Editorial: If yellow bags go, what’s next?

The Great Southold Garbage War isn’t over, but both sides have agreed to a cease-fire.

What a wild couple of weeks it’s been in the ongoing dispute between the town and Go-Green Sanitation, a several-years-old battle over the trash hauler’s refusal to comply with the town law requiring that all trash left out for collection be placed in the town’s yellow bags. First, a state Supreme Court justice granted the town’s request for a temporary restraining order against Go-Green, effectively stopping the company from doing business in Southold. A second state judge refused to lift the order and then, on Tuesday, the Town Board agreed to lift the stay for 120 days as the two sides attempt to work out their differences.

Not a bad move, considering that Go-Green’s customers were left to fend for themselves with their trash piling up under the hot summer sun.

While Go-Green is claiming a victory, recent events prove that the company’s long-claimed contention that its customers need not purchase the yellow bags just isn’t true. The company moved from ignoring the law to urging its customers to lobby hard for changing the law.

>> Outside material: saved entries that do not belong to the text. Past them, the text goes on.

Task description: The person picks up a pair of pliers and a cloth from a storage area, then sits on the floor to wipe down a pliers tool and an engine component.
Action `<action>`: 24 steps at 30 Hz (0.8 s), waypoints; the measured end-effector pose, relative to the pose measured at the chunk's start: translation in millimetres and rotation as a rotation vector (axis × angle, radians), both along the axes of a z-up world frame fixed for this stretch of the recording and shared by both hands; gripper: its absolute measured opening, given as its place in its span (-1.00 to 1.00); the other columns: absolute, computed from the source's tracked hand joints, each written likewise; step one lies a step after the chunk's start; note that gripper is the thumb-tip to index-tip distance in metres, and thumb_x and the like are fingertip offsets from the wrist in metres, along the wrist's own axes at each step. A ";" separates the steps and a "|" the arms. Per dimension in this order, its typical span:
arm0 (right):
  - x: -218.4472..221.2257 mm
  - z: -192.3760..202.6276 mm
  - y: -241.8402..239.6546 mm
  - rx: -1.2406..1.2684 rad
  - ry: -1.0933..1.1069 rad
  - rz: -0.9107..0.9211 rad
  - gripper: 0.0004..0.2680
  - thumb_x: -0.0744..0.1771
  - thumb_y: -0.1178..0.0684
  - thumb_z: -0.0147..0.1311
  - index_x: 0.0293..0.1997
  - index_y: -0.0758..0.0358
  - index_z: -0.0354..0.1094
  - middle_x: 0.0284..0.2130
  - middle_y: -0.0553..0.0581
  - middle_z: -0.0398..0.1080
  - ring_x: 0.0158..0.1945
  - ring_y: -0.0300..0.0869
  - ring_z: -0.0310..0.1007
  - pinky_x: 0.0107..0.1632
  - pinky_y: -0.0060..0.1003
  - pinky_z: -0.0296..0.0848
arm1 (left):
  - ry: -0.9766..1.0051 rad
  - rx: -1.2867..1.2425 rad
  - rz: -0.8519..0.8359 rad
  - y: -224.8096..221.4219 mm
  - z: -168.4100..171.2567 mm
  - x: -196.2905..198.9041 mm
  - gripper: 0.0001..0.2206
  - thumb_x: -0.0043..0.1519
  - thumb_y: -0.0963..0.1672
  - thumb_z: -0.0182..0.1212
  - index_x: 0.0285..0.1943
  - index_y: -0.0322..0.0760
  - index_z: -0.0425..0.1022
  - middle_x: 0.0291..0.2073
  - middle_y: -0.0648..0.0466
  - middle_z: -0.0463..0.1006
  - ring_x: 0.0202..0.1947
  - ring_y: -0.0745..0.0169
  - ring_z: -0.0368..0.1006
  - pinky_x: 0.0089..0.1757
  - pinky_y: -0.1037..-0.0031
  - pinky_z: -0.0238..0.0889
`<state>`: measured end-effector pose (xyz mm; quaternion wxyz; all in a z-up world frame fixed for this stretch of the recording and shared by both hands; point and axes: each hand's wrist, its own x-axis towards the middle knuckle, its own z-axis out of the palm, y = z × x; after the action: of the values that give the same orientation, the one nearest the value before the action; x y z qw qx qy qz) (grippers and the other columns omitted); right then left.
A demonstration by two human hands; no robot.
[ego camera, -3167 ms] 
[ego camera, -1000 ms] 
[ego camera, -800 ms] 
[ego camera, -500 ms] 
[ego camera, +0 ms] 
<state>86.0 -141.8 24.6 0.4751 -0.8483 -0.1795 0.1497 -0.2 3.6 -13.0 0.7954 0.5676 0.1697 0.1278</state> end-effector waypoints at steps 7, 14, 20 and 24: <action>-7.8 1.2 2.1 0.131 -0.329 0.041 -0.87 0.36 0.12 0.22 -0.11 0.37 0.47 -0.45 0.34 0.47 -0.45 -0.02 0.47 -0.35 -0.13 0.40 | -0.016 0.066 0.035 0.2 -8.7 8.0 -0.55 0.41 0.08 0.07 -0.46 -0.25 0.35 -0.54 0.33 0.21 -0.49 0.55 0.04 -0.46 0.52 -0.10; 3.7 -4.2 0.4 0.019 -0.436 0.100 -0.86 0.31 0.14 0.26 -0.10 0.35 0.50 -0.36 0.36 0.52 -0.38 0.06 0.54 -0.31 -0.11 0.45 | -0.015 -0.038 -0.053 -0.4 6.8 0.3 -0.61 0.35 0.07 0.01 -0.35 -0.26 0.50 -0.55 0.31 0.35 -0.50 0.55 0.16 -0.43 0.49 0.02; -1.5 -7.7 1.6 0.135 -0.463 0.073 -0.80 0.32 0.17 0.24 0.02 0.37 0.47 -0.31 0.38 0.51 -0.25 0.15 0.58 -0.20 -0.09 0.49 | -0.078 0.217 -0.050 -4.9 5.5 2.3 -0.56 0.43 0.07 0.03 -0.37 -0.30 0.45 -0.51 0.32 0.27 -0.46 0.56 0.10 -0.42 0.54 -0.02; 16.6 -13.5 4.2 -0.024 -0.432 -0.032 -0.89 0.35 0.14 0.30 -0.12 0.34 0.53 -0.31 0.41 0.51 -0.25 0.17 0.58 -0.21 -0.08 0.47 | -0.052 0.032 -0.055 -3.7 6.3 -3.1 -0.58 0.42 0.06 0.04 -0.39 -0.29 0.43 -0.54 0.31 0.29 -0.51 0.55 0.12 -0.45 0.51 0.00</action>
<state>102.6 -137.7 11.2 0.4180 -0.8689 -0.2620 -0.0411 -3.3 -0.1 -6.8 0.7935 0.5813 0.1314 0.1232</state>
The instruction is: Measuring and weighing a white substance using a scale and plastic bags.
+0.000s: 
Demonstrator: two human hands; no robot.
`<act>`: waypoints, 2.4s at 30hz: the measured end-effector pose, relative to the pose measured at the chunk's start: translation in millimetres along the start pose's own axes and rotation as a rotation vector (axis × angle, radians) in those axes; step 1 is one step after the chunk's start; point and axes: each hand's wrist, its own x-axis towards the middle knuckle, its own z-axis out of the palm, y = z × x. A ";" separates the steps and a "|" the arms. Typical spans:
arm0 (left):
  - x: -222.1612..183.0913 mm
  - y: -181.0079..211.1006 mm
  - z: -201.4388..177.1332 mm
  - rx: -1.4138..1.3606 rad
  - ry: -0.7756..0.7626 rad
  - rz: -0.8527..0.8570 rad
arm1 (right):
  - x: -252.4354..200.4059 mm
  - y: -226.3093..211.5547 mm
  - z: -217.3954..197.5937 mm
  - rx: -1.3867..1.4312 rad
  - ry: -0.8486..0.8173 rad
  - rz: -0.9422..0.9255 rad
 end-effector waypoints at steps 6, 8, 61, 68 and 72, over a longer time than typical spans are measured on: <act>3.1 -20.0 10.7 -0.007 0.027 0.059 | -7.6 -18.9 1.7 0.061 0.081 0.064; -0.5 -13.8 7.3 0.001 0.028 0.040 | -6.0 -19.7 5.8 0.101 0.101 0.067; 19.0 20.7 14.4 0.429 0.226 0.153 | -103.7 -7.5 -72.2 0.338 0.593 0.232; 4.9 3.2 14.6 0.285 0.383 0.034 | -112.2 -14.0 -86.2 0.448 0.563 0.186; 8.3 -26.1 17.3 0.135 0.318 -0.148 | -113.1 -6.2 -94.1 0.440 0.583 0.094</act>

Go-Green paints itself as the victim of an oppressive government, but that simply isn’t true. It followed a simple business model of undercutting the competition by charging less, which it could do only by ignoring the rules other carters follow. The town can change its waste disposal law and regulations and scrap the yellow bags, but what’s the alternative? Somebody has to pay the debt service on the $4 million transfer station, constructed during a previous administration, and the cost of keeping it running. If that’s not through user fees, which is what the yellow bags are, will it be added to property taxes? Saying anyone whose trash is taken out of town shouldn’t have to pay is akin to the parents of private school students arguing that they should be exempt from local school taxes. There’s a certain logic to it, but it’s not going to happen.

Go-Green couldn’t compete with other carters if it followed the law so it simply ignored it. That was its decision; it wasn’t forced upon it by the town.

If the yellow bag law has to go, so be it. But remember that any change must be approved by the state Department of Environmental Conservation, which isn’t known for its relaxed, forgiving nature. The town faces two basic tasks; meeting its financial obligations and providing a level playing field for all, residents and carters alike.

It could very well turn out that, in the future, people may look back upon the time of the yellow bag program as “the good old days.”